I have seen many people dogmatically pushing unit tests religiously but this often leads to very hard to maintain tests that mostly exist just to change along with the main code itself.

A good way to understand if your unit tests are good: are you changing them along with changing your actual code? Then it’s a bad test. I think the argument for “it’s just documentation” is weak.

I don’t disagree with your point, but there is still value in having unit tests that change along with the code. It’s less than a “proper” test, but when these tests break _unexpectedly_, it’s still more signal than you’d have without them. Like, always changing `file.go` alongside `file_test.go` may be acceptable if you catch errors that impact `serve_test.go` unexpectedly.

Of course, if you’re just watching Claude changing both and saying “LGTM” then it’s not very valuable.

> A good way to understand if your unit tests are good: are you changing them along with changing your actual code? Then it’s a bad test. I think the argument for “it’s just documentation” is weak.

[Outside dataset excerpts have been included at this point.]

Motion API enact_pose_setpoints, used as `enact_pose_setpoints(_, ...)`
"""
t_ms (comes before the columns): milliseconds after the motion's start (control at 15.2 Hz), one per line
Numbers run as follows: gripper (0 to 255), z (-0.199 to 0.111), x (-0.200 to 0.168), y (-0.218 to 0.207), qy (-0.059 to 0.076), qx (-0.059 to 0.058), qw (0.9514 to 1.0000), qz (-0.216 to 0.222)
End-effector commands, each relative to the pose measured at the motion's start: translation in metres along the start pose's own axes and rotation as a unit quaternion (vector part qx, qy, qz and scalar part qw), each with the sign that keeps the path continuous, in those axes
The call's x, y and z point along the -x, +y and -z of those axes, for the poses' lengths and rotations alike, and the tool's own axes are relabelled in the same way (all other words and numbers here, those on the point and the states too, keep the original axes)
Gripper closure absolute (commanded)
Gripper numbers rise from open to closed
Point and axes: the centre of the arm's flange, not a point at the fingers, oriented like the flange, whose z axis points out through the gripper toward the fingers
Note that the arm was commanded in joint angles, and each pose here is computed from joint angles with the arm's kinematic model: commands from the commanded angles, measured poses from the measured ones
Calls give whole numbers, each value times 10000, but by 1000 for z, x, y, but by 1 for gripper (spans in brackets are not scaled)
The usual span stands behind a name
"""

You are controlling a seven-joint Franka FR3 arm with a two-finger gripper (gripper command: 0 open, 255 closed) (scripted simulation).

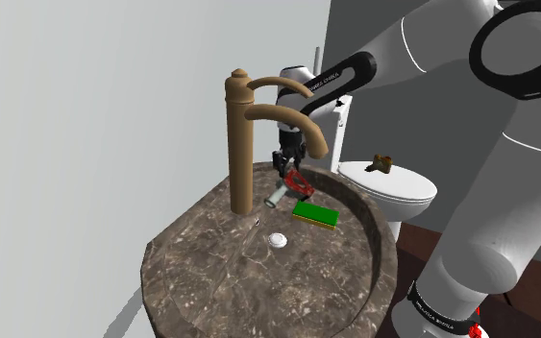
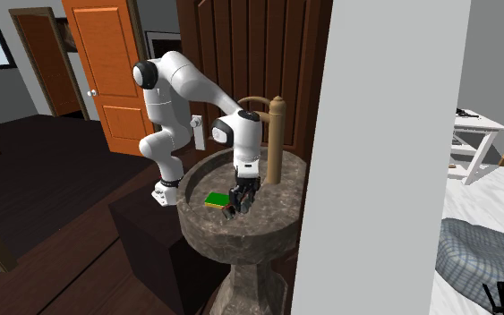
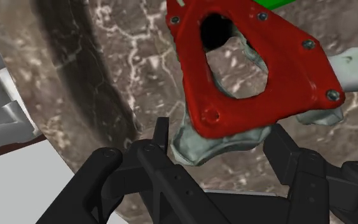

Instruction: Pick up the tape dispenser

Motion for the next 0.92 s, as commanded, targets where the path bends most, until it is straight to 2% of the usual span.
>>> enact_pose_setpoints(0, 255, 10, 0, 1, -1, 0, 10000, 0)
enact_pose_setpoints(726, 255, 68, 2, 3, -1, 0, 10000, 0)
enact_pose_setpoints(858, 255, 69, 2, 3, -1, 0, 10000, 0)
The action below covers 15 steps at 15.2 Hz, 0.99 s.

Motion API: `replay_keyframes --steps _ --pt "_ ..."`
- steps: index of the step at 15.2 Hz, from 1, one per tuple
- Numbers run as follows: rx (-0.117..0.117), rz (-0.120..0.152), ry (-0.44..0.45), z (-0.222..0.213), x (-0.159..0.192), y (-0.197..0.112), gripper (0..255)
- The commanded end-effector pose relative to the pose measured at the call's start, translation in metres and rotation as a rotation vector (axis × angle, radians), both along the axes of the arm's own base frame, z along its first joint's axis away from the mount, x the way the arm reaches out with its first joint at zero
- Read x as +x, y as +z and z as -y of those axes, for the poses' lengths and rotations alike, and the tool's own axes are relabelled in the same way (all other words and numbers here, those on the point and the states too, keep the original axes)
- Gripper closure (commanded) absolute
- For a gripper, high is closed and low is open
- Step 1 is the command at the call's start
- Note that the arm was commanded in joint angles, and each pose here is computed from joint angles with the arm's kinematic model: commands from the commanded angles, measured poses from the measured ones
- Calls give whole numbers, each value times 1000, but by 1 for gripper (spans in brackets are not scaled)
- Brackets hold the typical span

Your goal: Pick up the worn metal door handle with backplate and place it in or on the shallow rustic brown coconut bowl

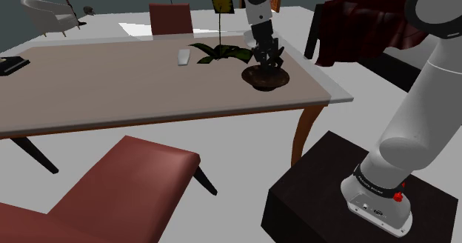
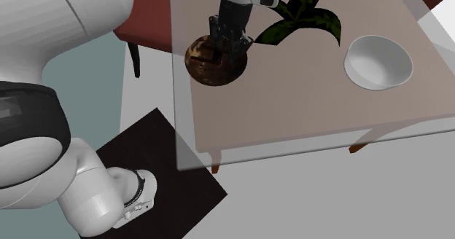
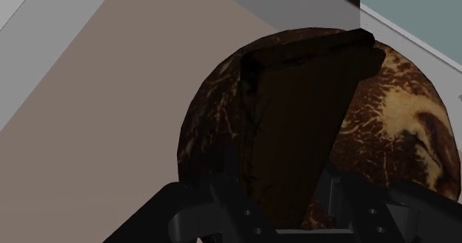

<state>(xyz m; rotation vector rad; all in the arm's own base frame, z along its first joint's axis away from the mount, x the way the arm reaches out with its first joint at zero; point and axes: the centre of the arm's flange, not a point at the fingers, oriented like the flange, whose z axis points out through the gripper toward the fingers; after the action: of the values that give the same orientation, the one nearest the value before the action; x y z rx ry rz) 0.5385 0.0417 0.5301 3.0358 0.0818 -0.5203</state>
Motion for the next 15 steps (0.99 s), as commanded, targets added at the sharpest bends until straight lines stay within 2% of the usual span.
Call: replay_keyframes --steps 1,8,9,14,15 --pt "0 0 0 0 -1 -7 255" --pt "0 0 0 0 -1 -7 255" --pt "0 0 0 0 -1 -7 0" --pt "0 0 0 0 -1 -7 0" --pt "0 0 0 -1 4 5 0"
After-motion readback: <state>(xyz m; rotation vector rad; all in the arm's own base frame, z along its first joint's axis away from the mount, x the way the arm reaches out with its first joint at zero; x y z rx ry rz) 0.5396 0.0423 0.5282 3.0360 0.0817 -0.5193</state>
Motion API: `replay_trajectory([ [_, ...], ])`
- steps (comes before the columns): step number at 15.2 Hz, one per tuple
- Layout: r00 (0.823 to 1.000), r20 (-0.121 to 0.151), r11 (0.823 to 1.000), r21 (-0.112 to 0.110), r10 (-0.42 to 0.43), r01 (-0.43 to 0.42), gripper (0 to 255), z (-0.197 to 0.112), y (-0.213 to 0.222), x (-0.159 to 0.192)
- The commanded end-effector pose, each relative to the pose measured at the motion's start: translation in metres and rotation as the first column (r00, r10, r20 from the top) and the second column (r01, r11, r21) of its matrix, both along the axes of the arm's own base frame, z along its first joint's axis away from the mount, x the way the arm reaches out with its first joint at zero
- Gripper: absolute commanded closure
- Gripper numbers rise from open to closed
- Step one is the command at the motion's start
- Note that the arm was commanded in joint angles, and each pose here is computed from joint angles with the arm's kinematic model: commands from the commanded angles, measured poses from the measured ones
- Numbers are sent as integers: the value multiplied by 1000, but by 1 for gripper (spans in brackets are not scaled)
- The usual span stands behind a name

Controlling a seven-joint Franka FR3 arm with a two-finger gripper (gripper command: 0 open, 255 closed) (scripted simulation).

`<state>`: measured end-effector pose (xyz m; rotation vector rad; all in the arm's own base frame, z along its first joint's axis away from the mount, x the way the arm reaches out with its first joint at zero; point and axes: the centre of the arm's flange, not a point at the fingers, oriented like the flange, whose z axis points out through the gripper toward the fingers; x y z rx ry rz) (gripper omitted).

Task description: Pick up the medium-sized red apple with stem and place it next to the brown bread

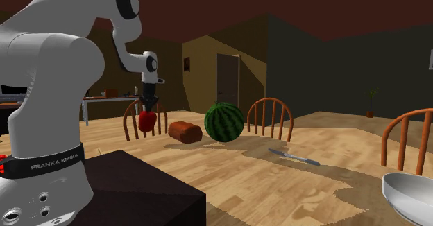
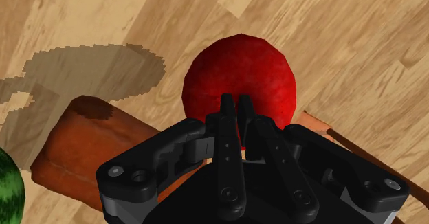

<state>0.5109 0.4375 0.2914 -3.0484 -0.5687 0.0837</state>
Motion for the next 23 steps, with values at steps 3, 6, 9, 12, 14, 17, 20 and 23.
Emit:
replay_trajectory([
  [3,1000,1,1000,0,0,0,255,-22,0,-1],
  [6,1000,1,1000,0,0,0,255,-38,0,-1],
  [9,1000,1,1000,0,0,0,255,-53,0,-1],
  [12,1000,1,1000,0,0,0,255,-69,0,-1],
  [14,1000,1,1000,0,0,0,255,-73,0,-1],
  [17,1000,1,1000,0,0,0,255,-73,0,-1],
  [20,1000,1,1000,0,0,0,255,-73,0,-1],
  [23,1000,1,1000,0,0,0,0,-73,0,-1],
])
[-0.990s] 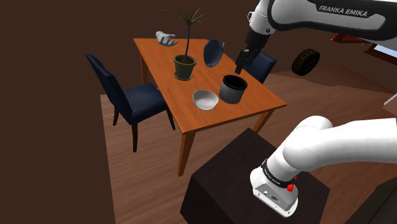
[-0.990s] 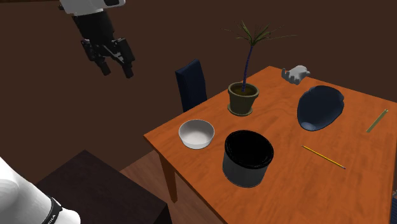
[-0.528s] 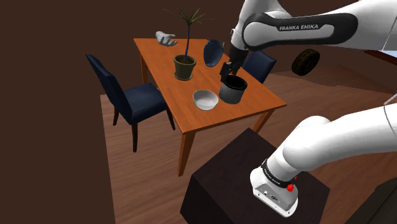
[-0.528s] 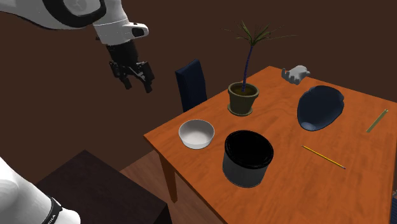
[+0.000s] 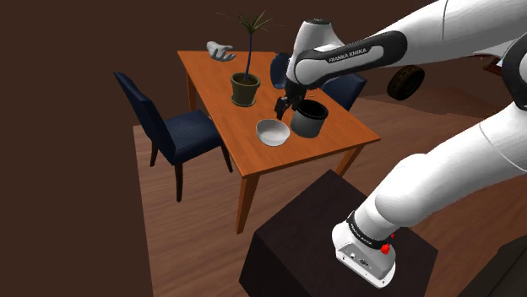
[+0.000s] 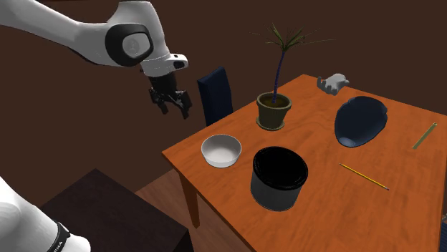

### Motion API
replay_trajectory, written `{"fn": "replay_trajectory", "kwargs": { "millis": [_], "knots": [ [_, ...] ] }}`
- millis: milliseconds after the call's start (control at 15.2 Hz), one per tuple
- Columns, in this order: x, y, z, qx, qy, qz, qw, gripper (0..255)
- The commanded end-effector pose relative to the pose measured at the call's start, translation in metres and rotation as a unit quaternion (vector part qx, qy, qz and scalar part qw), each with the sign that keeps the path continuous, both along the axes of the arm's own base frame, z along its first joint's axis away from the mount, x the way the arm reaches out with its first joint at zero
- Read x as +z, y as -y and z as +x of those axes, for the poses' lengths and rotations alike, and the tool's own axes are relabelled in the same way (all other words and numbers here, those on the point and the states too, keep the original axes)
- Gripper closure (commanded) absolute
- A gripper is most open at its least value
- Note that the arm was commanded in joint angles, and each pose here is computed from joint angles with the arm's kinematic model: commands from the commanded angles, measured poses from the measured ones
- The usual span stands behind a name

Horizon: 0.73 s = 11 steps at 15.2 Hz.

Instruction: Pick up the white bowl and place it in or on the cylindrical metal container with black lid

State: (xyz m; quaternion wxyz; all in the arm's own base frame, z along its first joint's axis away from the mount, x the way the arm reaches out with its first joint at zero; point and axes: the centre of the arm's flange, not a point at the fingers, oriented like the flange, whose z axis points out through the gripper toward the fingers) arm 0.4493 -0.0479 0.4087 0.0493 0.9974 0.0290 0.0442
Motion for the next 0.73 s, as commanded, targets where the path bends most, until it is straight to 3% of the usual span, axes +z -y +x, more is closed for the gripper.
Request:
{"fn": "replay_trajectory", "kwargs": {
  "millis": [0, 660],
  "knots": [
    [-0.022, 0.003, 0.016, -0.003, 0.001, 0.000, 1.0000, 0],
    [-0.129, 0.016, 0.093, -0.017, 0.003, -0.003, 0.9998, 0]
  ]
}}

Unit tests are great for pure algorithms, like file format, data encoding, crypto,… etc. Everything with a specs that will rarely changes. You write your tests once and basically never have to update them.

But for requirements that changes often like in a enterprise settings or applications, maintaining a suite of unit tests is expensive. Integration tests are better because contracts between modules don’t change that much. Even if the suite are not exhaustive, they’re useful enough to catch some failures.